As for helping him retain respect for his father as not someone who's cheating, maybe try and frame it in the perspective that this baby is part of the whole family, and not just something his father did by accident. Make sure he knows that this baby is your baby too, and you want this as much as them, and its all a decision made by the three of you to be a family. And I think what Mono said, about making sure you're the one doing the talking at first.

Your kids can probably sense any jealousy issues you're grappling with, and of course those are all natural. I think being honest about those feelings will help them accept that its a real thing, and not just something you're hiding and struggling with on your own or that you secretly hate all this.

As for helping the kids to understand that you are all in love with each other, and that its not strange, maybe go from the perspective that there's lots of room for lots of kinds of love. And more people doesn't mean the love is split up. Just like when his sister was born, and when this baby is born, it doesn't mean you love him less. Just like when this new woman came into your lives, his mom and dad didn't love each other any less.

I do believe that as far as your lover's family is concerned, it would be a shame to try and raise the baby with an air of secrecy forced on the child. Whether you say it out loud or not around the child while it grows up, your actions, the amount of time spent visiting, the tension in the air or mood while with her family, all of those things affect a baby. I think its best to find a way to be honest with all of her family about it, and if they have trouble accepting it then A: at least they'll be able to hold the adults responsible for their judgments, not the baby. and B: if they still do impose their judgments upon the baby, its probably best to keep a safe emotional distance between them and the baby, and be able to explain to the child honestly about WHY the situation is the way it is.

At least in this fashion, he or she doesn't have to grow up lying. Keeping this a secret will imply to the child that the circumstance of his or her life are shameful. While some people might feel that way or express that to him or her, at the very least its parents should be willing to say it openly and make him/her feel like there's nothing wrong with it.

Just.... my two cents.
 
So I have a sad update. Our girlfriend told us last weekend she didn't want to be with us anymore and just wants to be friends. That she loves us but she wants to be normal. What is normal anyway? I think she should have thought about that before she got preg with a married couples child. Can you be "normal" after that?
 
All the same questions I have. She's really not talking to us. I can get her to reply to a text but when I ask about the next dr app or when they're going to find out the sex I don't get a response. I have no idea what going on in her head. We just wanted to love her and be a family with her. We had just talked to the our kids and they were really cool about the hole thing. Now they want to know why she is being so rude and not coming around. I'm at a loss.
 
Now they want to know why she is being so rude and not coming around. I'm at a loss.
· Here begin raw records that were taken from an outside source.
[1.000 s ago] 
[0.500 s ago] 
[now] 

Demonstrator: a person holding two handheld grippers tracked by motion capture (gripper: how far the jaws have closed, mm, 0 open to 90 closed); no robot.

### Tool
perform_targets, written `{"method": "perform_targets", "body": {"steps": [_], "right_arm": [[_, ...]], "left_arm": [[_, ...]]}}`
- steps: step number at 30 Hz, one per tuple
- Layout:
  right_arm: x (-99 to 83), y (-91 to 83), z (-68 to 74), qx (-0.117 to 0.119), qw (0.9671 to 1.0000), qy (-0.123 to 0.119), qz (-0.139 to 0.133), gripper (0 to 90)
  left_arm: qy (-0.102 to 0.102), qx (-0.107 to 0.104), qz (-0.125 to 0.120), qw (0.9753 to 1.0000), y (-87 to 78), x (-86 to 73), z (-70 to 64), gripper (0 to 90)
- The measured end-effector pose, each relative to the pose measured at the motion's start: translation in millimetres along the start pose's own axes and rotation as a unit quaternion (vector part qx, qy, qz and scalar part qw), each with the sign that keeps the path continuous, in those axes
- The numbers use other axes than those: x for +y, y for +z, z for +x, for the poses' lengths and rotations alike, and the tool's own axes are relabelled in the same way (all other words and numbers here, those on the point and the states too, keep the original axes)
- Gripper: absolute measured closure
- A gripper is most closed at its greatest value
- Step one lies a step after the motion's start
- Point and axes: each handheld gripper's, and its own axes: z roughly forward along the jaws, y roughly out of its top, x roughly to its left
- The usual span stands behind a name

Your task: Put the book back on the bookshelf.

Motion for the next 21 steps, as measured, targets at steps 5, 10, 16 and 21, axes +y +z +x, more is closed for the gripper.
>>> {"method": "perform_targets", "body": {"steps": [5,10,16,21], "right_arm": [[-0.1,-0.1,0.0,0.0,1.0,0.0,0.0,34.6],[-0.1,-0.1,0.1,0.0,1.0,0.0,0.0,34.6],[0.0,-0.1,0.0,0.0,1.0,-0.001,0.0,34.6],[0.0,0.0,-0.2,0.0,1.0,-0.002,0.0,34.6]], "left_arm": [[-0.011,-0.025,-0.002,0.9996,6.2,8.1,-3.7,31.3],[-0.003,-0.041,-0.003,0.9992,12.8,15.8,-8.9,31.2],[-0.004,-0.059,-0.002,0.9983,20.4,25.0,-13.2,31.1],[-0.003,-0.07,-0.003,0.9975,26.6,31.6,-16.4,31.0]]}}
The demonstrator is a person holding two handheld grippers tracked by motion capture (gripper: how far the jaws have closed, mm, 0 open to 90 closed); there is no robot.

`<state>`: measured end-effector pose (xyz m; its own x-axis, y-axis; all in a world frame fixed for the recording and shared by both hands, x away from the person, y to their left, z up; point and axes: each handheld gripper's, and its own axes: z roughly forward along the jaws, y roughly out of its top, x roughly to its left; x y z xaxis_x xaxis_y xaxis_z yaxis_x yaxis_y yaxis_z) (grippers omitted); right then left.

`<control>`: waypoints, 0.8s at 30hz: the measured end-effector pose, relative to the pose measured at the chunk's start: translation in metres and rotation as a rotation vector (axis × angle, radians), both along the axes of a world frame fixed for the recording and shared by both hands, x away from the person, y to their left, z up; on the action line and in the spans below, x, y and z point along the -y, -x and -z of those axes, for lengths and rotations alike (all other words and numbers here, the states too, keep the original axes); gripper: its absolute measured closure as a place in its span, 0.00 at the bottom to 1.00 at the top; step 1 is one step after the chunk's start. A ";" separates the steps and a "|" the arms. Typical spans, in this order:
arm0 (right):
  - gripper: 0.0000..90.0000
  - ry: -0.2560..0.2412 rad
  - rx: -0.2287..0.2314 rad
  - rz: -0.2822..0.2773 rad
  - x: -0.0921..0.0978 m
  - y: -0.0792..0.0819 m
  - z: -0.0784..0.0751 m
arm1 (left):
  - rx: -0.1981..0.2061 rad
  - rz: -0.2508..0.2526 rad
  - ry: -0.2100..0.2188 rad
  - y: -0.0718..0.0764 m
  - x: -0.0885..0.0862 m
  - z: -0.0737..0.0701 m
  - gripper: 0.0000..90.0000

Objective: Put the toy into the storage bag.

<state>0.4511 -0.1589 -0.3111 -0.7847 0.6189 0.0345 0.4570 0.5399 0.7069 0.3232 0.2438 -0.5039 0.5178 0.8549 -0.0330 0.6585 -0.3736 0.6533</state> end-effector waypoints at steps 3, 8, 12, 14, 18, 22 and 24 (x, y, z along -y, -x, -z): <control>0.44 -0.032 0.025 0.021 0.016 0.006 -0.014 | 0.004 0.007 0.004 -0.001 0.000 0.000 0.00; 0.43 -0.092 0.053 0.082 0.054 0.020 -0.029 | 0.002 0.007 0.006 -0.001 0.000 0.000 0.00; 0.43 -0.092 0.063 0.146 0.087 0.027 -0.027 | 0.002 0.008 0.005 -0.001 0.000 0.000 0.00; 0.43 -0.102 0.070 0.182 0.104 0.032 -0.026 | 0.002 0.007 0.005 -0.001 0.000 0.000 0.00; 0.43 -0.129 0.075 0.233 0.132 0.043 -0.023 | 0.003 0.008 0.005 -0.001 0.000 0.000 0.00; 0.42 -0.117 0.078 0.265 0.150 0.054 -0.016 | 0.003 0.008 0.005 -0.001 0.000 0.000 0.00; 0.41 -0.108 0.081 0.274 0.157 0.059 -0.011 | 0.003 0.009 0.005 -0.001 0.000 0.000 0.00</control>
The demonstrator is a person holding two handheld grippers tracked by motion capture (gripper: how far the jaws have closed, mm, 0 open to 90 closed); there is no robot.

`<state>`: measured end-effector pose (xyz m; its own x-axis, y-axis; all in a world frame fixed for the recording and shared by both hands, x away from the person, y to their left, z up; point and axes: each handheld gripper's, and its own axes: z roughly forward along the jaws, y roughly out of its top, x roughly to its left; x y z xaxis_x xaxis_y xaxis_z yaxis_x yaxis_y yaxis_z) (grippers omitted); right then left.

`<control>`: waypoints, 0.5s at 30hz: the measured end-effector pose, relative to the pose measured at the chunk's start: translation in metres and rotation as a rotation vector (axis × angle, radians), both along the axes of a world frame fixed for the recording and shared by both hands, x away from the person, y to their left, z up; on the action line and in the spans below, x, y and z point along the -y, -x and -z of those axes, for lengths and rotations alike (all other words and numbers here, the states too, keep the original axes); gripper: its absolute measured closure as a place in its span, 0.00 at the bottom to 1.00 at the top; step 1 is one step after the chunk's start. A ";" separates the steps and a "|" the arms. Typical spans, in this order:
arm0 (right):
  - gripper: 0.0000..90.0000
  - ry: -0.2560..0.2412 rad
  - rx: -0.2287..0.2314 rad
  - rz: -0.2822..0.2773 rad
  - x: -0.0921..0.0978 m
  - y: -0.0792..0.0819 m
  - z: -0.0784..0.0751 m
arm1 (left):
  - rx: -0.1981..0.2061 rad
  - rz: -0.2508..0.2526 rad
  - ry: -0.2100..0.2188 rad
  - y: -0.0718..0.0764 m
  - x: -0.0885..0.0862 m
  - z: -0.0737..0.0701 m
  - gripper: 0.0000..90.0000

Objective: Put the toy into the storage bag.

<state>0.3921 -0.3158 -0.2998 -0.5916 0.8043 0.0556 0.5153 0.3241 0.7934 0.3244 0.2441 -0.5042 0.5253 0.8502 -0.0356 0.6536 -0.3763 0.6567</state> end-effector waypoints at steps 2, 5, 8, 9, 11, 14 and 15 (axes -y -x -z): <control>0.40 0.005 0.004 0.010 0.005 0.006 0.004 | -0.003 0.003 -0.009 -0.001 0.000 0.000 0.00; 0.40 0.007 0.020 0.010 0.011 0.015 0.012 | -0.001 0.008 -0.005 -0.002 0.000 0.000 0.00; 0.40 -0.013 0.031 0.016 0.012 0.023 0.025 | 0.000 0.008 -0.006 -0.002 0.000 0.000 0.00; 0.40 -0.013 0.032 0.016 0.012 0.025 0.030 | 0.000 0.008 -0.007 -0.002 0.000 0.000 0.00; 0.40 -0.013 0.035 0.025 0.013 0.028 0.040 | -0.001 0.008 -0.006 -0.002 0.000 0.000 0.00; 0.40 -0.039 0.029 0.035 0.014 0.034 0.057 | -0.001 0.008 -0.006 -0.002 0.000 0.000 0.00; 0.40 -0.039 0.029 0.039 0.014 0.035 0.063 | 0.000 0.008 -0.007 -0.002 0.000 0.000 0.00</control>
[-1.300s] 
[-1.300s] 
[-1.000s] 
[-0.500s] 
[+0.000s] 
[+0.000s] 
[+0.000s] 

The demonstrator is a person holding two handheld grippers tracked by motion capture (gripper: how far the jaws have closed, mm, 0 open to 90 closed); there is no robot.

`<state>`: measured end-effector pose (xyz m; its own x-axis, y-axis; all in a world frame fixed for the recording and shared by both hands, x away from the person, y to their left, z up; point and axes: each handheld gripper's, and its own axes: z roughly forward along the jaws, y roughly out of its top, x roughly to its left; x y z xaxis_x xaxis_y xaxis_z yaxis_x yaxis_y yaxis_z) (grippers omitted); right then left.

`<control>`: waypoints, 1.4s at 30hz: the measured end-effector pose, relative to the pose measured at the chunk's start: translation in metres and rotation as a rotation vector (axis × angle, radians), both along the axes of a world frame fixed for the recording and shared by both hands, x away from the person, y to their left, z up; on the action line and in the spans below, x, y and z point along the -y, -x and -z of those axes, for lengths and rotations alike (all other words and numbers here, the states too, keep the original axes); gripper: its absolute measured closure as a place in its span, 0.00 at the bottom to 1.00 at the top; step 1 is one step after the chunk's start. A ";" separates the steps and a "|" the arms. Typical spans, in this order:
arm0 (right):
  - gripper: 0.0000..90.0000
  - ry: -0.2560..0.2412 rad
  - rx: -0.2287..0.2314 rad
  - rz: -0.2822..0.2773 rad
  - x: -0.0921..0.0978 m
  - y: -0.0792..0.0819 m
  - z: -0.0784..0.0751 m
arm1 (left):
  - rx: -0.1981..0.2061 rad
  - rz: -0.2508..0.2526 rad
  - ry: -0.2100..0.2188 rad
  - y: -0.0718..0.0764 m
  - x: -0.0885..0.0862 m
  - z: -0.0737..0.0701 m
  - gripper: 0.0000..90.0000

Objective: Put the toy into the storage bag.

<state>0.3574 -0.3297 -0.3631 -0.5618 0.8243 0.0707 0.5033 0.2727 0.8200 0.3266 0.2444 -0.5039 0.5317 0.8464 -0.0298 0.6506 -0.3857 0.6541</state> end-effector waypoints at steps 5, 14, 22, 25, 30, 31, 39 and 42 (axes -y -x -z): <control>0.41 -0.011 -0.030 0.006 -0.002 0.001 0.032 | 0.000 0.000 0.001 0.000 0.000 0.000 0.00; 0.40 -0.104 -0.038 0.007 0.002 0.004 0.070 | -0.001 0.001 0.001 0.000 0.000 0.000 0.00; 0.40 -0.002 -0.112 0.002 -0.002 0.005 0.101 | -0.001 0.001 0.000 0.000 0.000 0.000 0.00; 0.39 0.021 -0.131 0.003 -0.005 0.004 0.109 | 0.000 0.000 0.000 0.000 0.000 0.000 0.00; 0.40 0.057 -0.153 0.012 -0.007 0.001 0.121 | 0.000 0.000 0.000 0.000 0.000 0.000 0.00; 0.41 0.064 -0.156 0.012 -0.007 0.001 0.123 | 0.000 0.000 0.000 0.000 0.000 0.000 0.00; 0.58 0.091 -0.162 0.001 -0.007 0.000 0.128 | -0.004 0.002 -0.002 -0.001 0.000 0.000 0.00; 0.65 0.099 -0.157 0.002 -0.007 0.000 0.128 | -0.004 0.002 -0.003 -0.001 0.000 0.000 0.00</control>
This is a good point in looking at any relationship. I'm glad you brought attention to it. People who become involved with others with children have an added layer of responsibility. Not only do you have to consider your lover's feelings but you have a responsibility to consider any children as well. If you decide to become close to the children, as I have with Redpepper's son, you have a responsibility to not confuse, hurt or at least try not to disapoint them inadvertently.
I hope she starts communicating with you soon so you have an idea of what is going through her head.
 
I don't get it, did she get pregnant on accident or did you three all plan it together?

Either way - I don't think most people put as much thought as they should into bringing a new person to life who didn't even ask to be born.

Call me judgmental - it won't be the first time or the last and I am ok with that.